My answer would be ‘yes’. An important feature of Tyndale, indeed of any local church, is the continuity of its worship and its witness in the local community. Over the years the forms of worship have evolved and the work in the community has changed, not least as the character of the neighbourhood has changed. But it is still the same church with the same mission – and long may it still continue!

David T Roberts

11th October 2021

Last Thursday, Rachel and I were part of a live audience in Bath for a concert by the London Symphony Orchestra, featuring a favourite of mine, Beethoven’s Sixth Symphony, the ‘Pastoral’. Yes, live music! The concert was relayed live to all UK care homes who wished to take up the invitation. In an interview, the LSO’s conductor Sir Simon Rattle referred to music as “one of the great healing arts”. The concert, he said, “is a way of reconnecting with people, to say ‘thank you’ to all the people who have often worked for very little thanks in the last year-and-a-half”. He hoped it would “simply make people feel better”.

It certainly did that, and was received with rapturous applause in the Bath Forum itself, and  one resident in a Bristol care home said, “I really can’t put into words what it means. I didn’t realise it was going to be so emotional. It’s hope for the future!”

Although in Bath, the concert was an initiative by Bristol Beacon (formerly the Colston Hall). It was also part of celebrating our joint birthdays this month; the other’s at the Theatre Royal in Bath next month, Noel Coward’s ‘Private Lives’, starring Patricia Hodge and Nigel Havers. Yes, live theatre! We’re also doing our usual stewarding for the Bristol Bach Choir on Sunday who are singing Haydn’s ‘Creation’, their first live concert after lockdown!

It’s been heartening to make live music again at Tyndale; now the joy of welcoming people again at Tuesday Coffee Shop and ‘time@tyndale’ – live conversation! – even of a live deacons’ meeting at Tyndale last week!

Dave Bell

Sunday 10th October 2021

Join us in person or online for a streaming service via Zoom at 10.30 am – check your email or contact us for the details.

Following the service, grab a drink and stay with us at 11.30–12.30 for an online coffee shop via Zoom.

A recording of the service should be available here this afternoon.

After starting the video, there will be a full screen button at the top right.

8th October 2021

Problems getting petrol?…

Supply chains everywhere are under strain – worldwide, Europe-wide, in post-Brexit Britain (especially, it seems).

You’ll have heard of the ‘just in time’ principle. Deliveries are scheduled  ‘just in time’ – to arrive at home, factory, depot or shop just when needed. Back in the seventies I visited a huge new ‘state of the art’ component storage warehouse. It’s all gone now. Now, hardly anything is stored. Everything should be delivered ‘just in time’. Until it’s not, that is….

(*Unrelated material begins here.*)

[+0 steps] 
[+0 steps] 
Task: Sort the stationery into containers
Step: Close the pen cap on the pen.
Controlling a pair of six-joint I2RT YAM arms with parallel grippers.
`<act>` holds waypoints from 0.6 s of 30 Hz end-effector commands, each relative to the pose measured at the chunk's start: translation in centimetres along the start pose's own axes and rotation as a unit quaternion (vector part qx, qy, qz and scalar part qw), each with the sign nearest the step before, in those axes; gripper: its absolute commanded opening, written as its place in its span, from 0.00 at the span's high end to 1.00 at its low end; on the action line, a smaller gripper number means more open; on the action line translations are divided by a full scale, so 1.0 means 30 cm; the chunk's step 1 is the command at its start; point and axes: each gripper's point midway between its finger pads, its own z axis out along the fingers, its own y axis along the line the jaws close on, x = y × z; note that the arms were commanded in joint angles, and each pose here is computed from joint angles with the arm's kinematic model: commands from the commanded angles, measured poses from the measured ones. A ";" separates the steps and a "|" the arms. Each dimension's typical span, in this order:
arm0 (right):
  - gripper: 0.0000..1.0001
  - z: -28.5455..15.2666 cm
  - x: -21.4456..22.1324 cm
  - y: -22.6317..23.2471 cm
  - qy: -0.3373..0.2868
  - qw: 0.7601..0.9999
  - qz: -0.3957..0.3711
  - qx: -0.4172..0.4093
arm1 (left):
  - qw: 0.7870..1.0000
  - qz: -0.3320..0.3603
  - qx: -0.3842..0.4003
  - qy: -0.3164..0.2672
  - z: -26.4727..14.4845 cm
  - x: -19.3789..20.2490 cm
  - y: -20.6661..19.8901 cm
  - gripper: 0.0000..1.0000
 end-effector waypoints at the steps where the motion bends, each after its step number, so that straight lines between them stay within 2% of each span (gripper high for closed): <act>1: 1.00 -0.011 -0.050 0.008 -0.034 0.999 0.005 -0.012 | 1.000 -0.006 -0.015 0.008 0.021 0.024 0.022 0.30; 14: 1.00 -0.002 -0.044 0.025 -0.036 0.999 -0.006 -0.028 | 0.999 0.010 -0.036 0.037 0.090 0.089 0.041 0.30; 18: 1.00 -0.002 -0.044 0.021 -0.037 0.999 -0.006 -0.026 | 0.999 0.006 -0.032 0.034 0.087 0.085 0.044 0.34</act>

In the immediate, of course, with shortages and panic buying, no one is talking about the wider implications: trucks use large amounts of fossil fuels; so do factories; roads need maintenance and improvement; countries are interconnected; folk fleeing war and terror and looking to better themselves emigrate and become immigrants – many more.

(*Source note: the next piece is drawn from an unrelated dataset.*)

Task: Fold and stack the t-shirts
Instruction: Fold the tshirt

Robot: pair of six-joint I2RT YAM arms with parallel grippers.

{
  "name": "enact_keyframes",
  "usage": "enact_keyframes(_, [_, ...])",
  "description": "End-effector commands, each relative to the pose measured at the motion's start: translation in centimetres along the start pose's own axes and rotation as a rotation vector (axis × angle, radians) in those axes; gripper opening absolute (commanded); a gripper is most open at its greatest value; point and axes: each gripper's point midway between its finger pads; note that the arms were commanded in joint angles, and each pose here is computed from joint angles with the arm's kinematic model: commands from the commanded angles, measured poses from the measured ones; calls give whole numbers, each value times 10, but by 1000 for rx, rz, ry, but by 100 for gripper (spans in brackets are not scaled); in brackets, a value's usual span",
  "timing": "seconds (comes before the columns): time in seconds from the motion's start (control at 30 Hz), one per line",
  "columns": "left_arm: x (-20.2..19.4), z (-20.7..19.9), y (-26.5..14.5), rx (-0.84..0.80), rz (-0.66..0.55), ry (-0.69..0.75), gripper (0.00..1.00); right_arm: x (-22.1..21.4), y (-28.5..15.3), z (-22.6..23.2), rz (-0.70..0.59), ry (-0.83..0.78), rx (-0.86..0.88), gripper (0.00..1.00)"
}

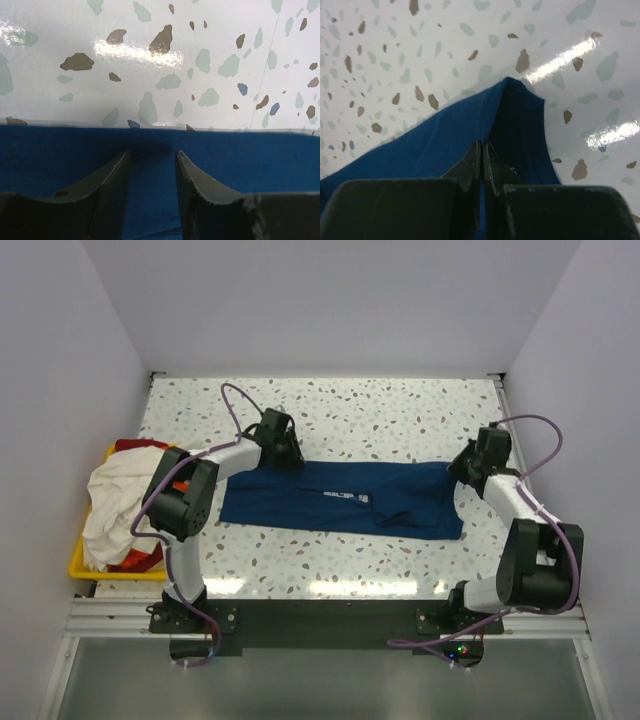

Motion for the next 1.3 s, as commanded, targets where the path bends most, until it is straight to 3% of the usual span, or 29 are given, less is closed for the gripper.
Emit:
enact_keyframes(0.0, [2,6,8,22,-1,-19,45,-24,5,-37,60,-19,-135,0])
enact_keyframes(0.2, [4,6,9,24,-1,-22,45,-41,25,-56,127,0,-223,0])
enact_keyframes(0.3, [8,3,7,18,-10,-20,45,-36,31,-54,125,4,-230,6])
enact_keyframes(0.47, [22,-5,0,-1,-39,11,45,-33,38,-52,138,-1,-240,8])
enact_keyframes(0.7, [72,-24,-36,-13,-152,96,53,-37,47,-53,170,-8,-247,10])
enact_keyframes(0.83, [69,-19,-54,2,-160,110,54,-31,58,-52,169,-22,-263,11])
enact_keyframes(1.1, [47,-12,-87,-32,-174,91,54,-4,123,-5,227,-39,-216,10])
enact_keyframes(1.17, [35,-15,-92,-62,-166,79,54,16,136,28,208,-69,-165,12])
enact_keyframes(1.23, [23,-14,-90,-73,-149,75,54,3,161,43,269,-102,-120,20])
enact_keyframes(1.27, [19,-17,-90,-80,-147,79,54,18,167,66,250,-119,-76,30])
Point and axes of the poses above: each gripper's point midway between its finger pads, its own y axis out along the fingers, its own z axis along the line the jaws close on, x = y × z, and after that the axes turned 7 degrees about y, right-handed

At the moment, attention is focussed on HGV drivers – pay and conditions; provision of parking and facilities. But what about ‘just in time’ itself?

It’s taken forty years for these ‘logistics’ systems to develop. Can they be dismantled? Should they be? Are we prepared – or able – to live differently; local supply, less driving, more storage, fewer contacts with foreigners?

Climate change may prove to be the thing that brings about such massive change but it’s not very visible. Petrol, pork, turkey and McDonald’s milkshake shortages are visible (as are higher gas bills…) – and remind us of how interdependent we are; how vulnerable. It’s only a few days before ‘just in time’ breaks down and our life is exposed for the fragile life it is… and then? Matthew 6:25–34, perhaps, or is that just too naïve for today’s world?